--- Dataset content ---
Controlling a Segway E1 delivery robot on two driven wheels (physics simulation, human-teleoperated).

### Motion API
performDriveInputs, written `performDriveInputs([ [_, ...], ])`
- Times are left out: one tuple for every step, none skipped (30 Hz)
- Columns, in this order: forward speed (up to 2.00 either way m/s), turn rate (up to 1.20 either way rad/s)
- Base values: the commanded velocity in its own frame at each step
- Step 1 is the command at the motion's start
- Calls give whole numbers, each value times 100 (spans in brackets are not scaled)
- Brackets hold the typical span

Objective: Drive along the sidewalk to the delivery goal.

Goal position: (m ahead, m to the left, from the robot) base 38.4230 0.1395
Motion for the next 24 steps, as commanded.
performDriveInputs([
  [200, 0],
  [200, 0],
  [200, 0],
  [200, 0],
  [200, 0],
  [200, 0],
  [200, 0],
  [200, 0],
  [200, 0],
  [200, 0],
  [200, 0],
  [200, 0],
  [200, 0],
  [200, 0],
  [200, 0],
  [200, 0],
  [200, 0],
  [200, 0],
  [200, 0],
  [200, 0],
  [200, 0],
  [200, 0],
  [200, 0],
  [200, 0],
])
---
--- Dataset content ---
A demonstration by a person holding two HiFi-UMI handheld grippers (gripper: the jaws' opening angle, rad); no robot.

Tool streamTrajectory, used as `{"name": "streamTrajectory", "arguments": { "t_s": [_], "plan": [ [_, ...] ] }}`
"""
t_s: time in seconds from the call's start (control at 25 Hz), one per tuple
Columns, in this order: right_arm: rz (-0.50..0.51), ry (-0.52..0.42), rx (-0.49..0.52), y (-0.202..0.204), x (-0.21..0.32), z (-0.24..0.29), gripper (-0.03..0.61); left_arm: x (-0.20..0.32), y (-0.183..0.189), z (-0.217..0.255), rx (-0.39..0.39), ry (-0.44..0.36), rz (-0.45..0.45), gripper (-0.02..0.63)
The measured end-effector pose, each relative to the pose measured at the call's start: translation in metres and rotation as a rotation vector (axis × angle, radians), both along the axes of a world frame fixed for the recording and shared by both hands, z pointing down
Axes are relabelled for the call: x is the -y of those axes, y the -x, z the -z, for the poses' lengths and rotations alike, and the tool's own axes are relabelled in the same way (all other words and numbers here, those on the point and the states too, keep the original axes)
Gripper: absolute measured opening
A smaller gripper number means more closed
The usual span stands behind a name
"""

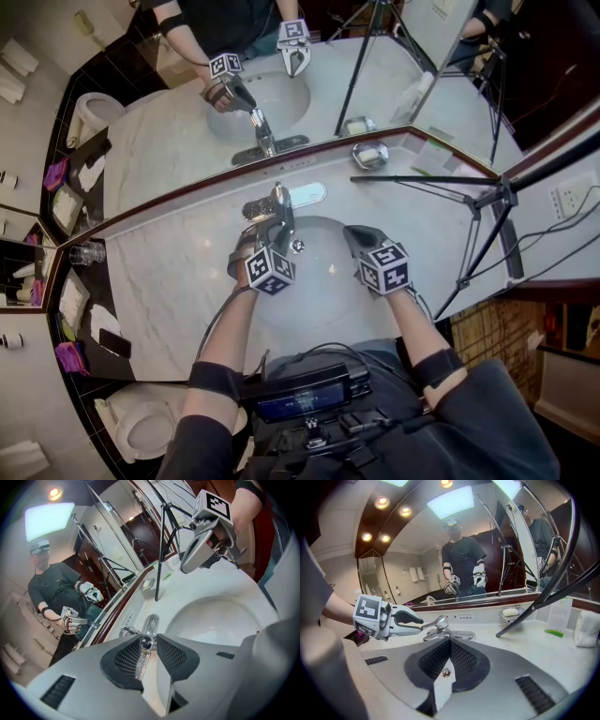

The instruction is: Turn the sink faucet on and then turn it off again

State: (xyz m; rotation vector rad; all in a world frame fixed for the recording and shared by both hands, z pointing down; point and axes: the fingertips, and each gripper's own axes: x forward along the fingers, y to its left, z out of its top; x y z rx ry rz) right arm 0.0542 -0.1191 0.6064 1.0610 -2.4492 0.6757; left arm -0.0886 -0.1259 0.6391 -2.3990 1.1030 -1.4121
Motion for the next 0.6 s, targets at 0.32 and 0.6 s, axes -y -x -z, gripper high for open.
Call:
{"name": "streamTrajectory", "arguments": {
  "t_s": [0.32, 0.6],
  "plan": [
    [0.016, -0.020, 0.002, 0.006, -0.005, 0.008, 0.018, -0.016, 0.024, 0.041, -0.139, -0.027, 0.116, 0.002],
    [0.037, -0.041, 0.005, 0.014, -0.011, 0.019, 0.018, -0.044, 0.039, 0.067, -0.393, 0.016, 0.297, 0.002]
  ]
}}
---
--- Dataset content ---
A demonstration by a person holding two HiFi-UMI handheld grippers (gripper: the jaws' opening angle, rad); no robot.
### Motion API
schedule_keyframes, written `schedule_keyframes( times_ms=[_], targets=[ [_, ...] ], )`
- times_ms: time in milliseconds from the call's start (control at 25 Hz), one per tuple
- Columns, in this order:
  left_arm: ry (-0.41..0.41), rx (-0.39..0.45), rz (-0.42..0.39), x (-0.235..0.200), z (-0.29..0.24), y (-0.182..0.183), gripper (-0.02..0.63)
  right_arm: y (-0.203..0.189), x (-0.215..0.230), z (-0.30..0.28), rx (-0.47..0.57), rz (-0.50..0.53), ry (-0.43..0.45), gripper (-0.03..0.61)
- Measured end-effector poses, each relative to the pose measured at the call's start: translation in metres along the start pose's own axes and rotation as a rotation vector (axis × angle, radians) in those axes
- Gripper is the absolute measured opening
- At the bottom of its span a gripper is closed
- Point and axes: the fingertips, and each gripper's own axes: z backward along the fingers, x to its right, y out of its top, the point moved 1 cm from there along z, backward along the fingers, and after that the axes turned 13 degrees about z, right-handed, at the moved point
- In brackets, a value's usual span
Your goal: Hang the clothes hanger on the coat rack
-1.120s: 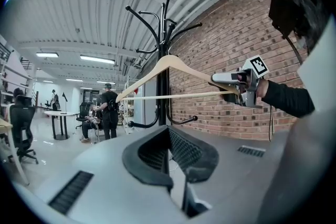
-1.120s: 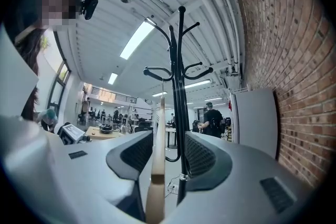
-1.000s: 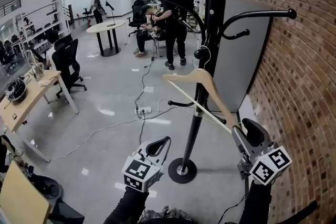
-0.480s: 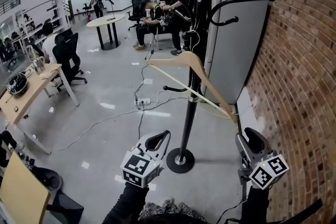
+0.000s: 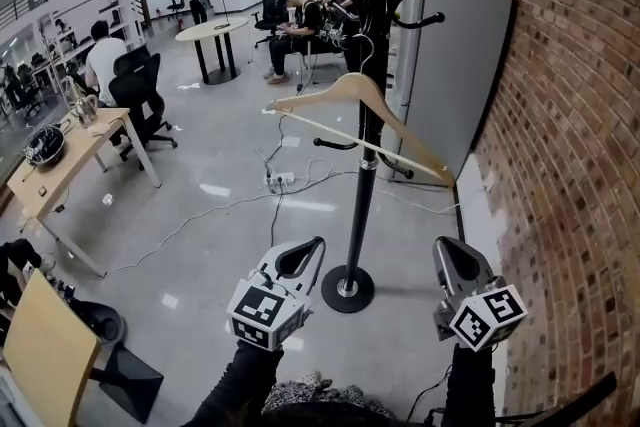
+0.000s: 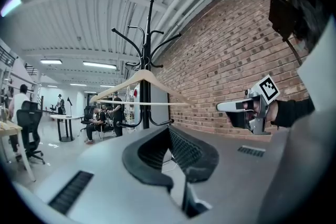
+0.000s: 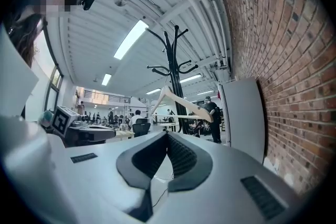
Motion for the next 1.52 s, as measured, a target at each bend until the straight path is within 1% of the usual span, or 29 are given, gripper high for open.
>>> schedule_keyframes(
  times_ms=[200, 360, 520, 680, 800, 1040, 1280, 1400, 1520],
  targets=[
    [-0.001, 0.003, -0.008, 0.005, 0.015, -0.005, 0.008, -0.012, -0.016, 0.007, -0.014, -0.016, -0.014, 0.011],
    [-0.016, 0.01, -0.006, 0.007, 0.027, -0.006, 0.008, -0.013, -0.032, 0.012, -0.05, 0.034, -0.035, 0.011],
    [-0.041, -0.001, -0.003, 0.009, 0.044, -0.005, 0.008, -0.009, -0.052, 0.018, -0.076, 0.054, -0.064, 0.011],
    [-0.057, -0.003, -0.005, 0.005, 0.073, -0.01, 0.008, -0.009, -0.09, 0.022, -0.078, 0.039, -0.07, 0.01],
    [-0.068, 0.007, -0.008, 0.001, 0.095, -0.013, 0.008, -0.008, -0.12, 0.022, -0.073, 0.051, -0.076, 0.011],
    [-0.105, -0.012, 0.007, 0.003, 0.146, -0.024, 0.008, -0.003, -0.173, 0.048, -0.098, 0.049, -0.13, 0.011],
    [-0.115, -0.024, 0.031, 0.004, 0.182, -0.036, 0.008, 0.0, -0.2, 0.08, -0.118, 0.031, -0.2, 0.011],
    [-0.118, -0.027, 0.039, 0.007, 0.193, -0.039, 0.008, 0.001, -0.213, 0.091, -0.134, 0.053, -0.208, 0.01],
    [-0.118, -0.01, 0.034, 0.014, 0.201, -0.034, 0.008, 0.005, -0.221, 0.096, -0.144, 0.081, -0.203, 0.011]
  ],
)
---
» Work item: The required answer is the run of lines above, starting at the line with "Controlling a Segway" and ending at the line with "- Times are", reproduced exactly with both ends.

» Response area:
Controlling a Segway E1 delivery robot on two driven wheels (physics simulation, human-teleoperated).

### Motion API
performDriveInputs, written `performDriveInputs([ [_, ...], ])`
- Times are left out: one tuple for every step, none skipped (30 Hz)

With this, the exercise is finished.